One thing they will have in common: they want to learn.
The Intro classes are nuts and bolts. How often should you charge the battery? What kind of media card do I need for video? What’s the best lens for shooting seniors and babies?
One of my goals in the Intro class is to take the magic and mystery out of photography, to let all my students that it doesn’t take a $10,000 camera, and it isn’t rocket science. Photography is fun, powerful, and exciting. You can do this. You can make beautiful pictures.
The film era of photography, which despite the epic surge of digital is the largest era of imaging, was filled with institutions. Kodak. The Brooks Institute. Winona School of Photography. They are all gone now, relics of both a bygone era and their lack of vision for the future. They were all part of a mentality that a professional photographer was like a doctor or a lawyer: someone with special training and knowledge who could do things with film, chemistry, and printing that others could not.
Then, digital. Affordable digital photography meant that many of the mysteries and specialties of photography disappeared. There is still some tech to it, but most of the things about photography that were out of reach for the average person – a darkroom, and enlarger, some knowledge of chemistry – are arcane.
More significantly than all that, though, is cost. Once we have a device or two in our hands – a digital SLR and a smart phone, typically – there are no additional costs. No film. No processing. No printing. No photo albums. The hobby of photography is, to a degree, free where it used to be expensive.
This giant paradigm shift led to a perception shift, an illusory one, one represented by the piano paradox: what kind of piano should I buy so I can play like Chopin? We see this paradox invading many other areas of our lives: preppers buy expensive sights for their rifles and think they can shoot like Navy SEALS. Soccer moms buy expensive kitchen accessories and think they can cook like Wolfgang Puck. Joggers buy expensive running shoes think they can run like Usain Bolt.

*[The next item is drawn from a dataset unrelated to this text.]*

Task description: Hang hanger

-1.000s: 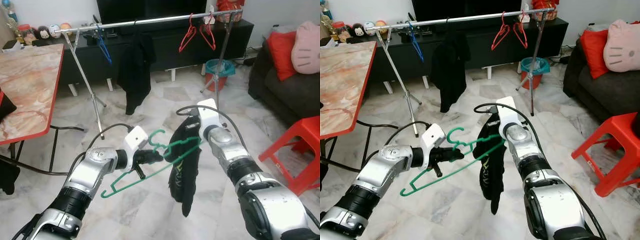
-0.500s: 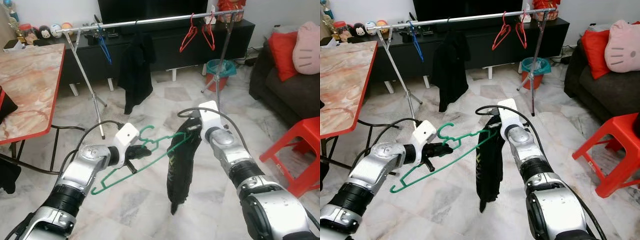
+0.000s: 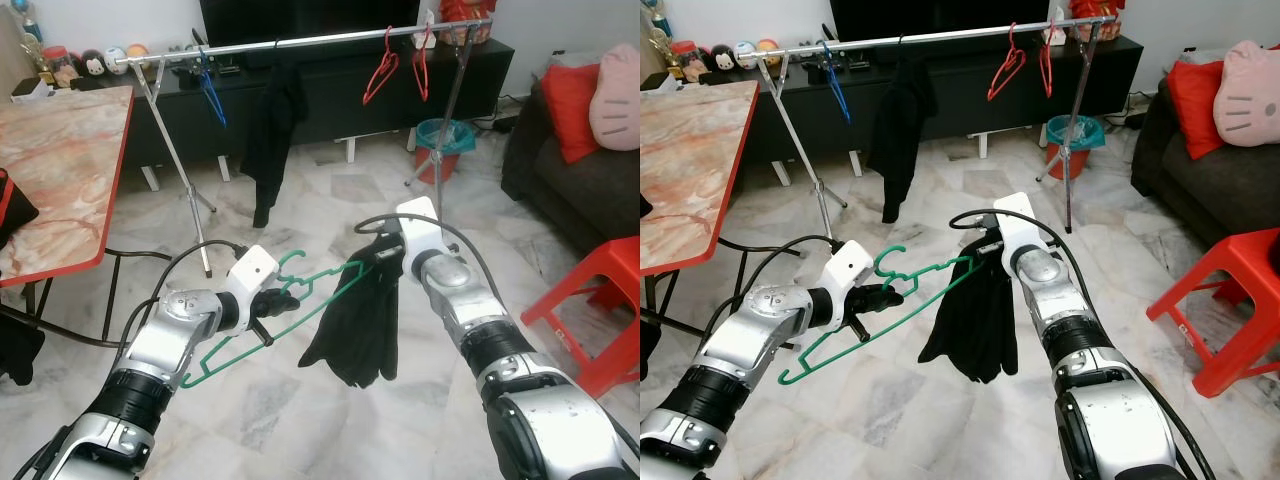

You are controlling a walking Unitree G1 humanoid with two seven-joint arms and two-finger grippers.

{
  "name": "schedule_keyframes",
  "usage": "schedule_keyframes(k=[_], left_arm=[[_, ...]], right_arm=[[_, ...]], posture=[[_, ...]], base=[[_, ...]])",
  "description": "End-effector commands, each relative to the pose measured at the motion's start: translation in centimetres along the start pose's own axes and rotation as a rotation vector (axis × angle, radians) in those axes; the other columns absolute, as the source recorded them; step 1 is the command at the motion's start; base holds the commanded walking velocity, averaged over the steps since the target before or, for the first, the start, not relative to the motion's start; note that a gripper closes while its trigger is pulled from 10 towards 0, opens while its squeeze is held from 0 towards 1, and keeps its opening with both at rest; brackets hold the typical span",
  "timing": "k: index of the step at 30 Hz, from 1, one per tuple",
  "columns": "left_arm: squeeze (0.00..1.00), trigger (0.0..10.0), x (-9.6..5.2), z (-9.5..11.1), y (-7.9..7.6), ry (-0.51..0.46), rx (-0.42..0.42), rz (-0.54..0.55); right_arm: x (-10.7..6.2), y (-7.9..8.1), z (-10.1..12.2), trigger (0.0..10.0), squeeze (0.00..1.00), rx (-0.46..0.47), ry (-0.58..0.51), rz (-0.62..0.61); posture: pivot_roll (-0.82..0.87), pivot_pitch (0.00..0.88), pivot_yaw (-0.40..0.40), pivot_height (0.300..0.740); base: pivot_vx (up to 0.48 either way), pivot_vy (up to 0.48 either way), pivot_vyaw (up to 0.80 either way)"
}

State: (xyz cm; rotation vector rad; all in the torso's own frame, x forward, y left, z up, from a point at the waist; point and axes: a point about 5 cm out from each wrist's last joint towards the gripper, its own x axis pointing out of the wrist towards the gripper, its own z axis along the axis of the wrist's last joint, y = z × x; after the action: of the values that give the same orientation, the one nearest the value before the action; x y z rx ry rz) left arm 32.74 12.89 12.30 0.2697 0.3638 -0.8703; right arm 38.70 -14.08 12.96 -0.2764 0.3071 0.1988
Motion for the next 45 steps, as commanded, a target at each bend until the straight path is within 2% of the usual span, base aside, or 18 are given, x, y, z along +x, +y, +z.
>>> schedule_keyframes(k=[1, 4, 7, 11, 14, 16, 19, 22, 24, 25, 28, 30, 33, 39, 43, 45], left_arm=[[0.00, 10.0, -0.1, 0.6, -0.1, -0.052, -0.012, -0.010], [0.00, 10.0, -0.1, 0.7, -0.5, -0.054, -0.003, -0.045], [0.00, 10.0, -0.1, 0.6, -0.3, -0.051, -0.003, -0.017], [0.00, 10.0, 0.2, 0.8, 0.8, -0.042, -0.014, 0.095], [0.00, 10.0, 0.1, 0.3, 2.3, 0.030, -0.011, 0.242], [0.00, 10.0, 0.1, 0.3, 2.3, 0.030, -0.012, 0.248], [0.00, 10.0, -0.1, 0.3, 3.2, 0.034, -0.036, 0.335], [0.00, 10.0, -0.2, 0.4, 3.3, 0.022, -0.045, 0.342], [0.00, 10.0, 0.0, 1.1, 2.3, -0.049, -0.080, 0.237], [0.00, 10.0, 0.0, 1.1, 2.3, -0.049, -0.080, 0.237], [0.00, 10.0, 0.1, 1.7, 1.1, -0.106, -0.077, 0.118], [0.00, 10.0, -0.2, 2.1, -0.1, -0.147, -0.063, -0.011], [0.00, 10.0, -0.4, 2.2, -1.1, -0.162, -0.063, -0.099], [0.00, 10.0, -0.5, 2.1, -1.7, -0.155, -0.060, -0.157], [0.00, 10.0, -0.3, 2.0, -1.8, -0.143, -0.056, -0.163], [0.00, 10.0, -0.6, 2.0, -2.2, -0.138, -0.048, -0.201]], right_arm=[[-0.2, 0.2, 0.7, 10.0, 0.00, -0.020, -0.022, 0.024], [-0.4, 0.5, 0.8, 10.0, 0.00, -0.035, -0.015, 0.040], [-0.6, 0.8, 1.0, 10.0, 0.00, -0.029, -0.011, 0.045], [-1.3, 1.1, 0.9, 10.0, 0.00, -0.025, -0.008, 0.048], [-1.5, 0.2, 0.4, 10.0, 0.00, -0.025, 0.004, 0.004], [-1.6, 0.1, 0.4, 10.0, 0.00, -0.026, 0.005, 0.003], [-1.8, -0.4, 0.4, 10.0, 0.00, -0.032, 0.015, -0.024], [-2.0, -0.4, 0.4, 10.0, 0.00, -0.043, 0.016, -0.031], [-2.3, 0.1, 0.7, 10.0, 0.00, -0.046, 0.008, -0.009], [-2.3, 0.1, 0.7, 10.0, 0.00, -0.046, 0.008, -0.009], [-2.7, 0.5, 1.2, 10.0, 0.00, -0.055, -0.012, 0.024], [-2.9, 1.0, 2.4, 10.0, 0.00, -0.003, -0.048, 0.054], [-3.2, 1.4, 3.6, 10.0, 0.00, 0.005, -0.070, 0.071], [-3.5, 1.6, 4.6, 10.0, 0.00, 0.014, -0.086, 0.049], [-3.9, 2.9, 5.4, 10.0, 0.00, 0.006, -0.111, 0.089], [-4.1, 2.6, 5.3, 10.0, 0.00, 0.004, -0.115, 0.067]], posture=[[-0.16, 0.000, 0.012, 0.740], [-0.16, 0.000, 0.011, 0.740], [-0.16, 0.000, 0.012, 0.740], [-0.16, 0.000, 0.012, 0.740], [-0.16, 0.000, 0.013, 0.740], [-0.16, 0.000, 0.013, 0.740], [-0.16, 0.000, 0.013, 0.740], [-0.16, 0.000, 0.013, 0.740], [-0.16, 0.000, 0.013, 0.740], [-0.16, 0.000, 0.013, 0.740], [-0.16, 0.000, 0.015, 0.740], [-0.16, 0.000, 0.015, 0.740], [-0.16, 0.000, 0.015, 0.740], [-0.16, 0.000, 0.014, 0.740], [-0.16, 0.000, 0.014, 0.740], [-0.16, 0.000, 0.014, 0.740]], base=[[0.000, 0.000, 0.00], [0.000, 0.000, 0.00], [0.000, 0.000, 0.00], [0.000, 0.000, 0.00], [0.000, 0.000, 0.00], [0.000, 0.000, 0.00], [0.000, 0.000, 0.00], [0.000, 0.000, 0.00], [0.000, 0.000, 0.00], [0.000, 0.000, 0.00], [0.000, 0.000, 0.00], [0.000, 0.000, 0.00], [0.000, 0.000, 0.00], [0.000, 0.000, 0.00], [0.000, 0.000, 0.00], [0.000, 0.000, 0.00]])
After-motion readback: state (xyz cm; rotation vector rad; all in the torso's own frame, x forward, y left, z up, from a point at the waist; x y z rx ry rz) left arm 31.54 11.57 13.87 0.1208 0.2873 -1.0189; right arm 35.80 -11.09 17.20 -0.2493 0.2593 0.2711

The fallacy of this line of thinking is that photography is not usually about the tools used to create photographs, but about the vision of the person making the images.
In some ways, this is, at its core, about the idea that money can take the place of talent, hard work, and training, but I have said again and again: You can’t buy mastery; you have to earn it. It’s not the equipment in your hands that makes you a photographer; it’s the equipment between your ears.
So what do I recommend?
I urge you to quit reading about cameras and software and start reading about making pictures. The first book I would tell you to read is Examples: The Making of 40 Photographs by Ansel Adams. There is nothing about pixels or bokeh in it, but you can follow the process of turning a vision into an image.
When you daydream about photography, look at pictures made with cameras, not of cameras.
Stop patting yourself on the back for buying something, and start making an effort to see light and shadows, lines and motion, color and form.
I would urge you to take my class: once we have learned about our equipment, we can forget about it and learn about how images can move the human heart and change the human condition.
I would urge you to put down your phone and look up, look around, see the world in a different way.
So no, not everyone is a photographer. Everyone is taking pictures, yes, but in all the most important ways, they aren’t photographers. Their pictures are self-referential noise, and aren’t expressive in any important way.
You can make your images expressive, impressive, important. Once you open your heart and start to understand the purpose of self-expression, you can be a photographer.
There are all kinds of photography instructors: temperamental, detached, arrogant, nurturing, impatient, narcissistic, moody, thoughtful, energetic. I once ran into some photography students in Santa Fe who described their instructor as “quite a character.”
In all the teaching I’ve done, I never wanted to be remembered like that.
Near the end of my beginner class, I bring some of my photographic product – books, posters, prints – to class. It’s not to show off, though I have to admit there is a little show-off in it. The real reason is to say to my students that you can do this. It’s not a magic trick. It didn’t cost $10,000. It’s photography, and you can do it!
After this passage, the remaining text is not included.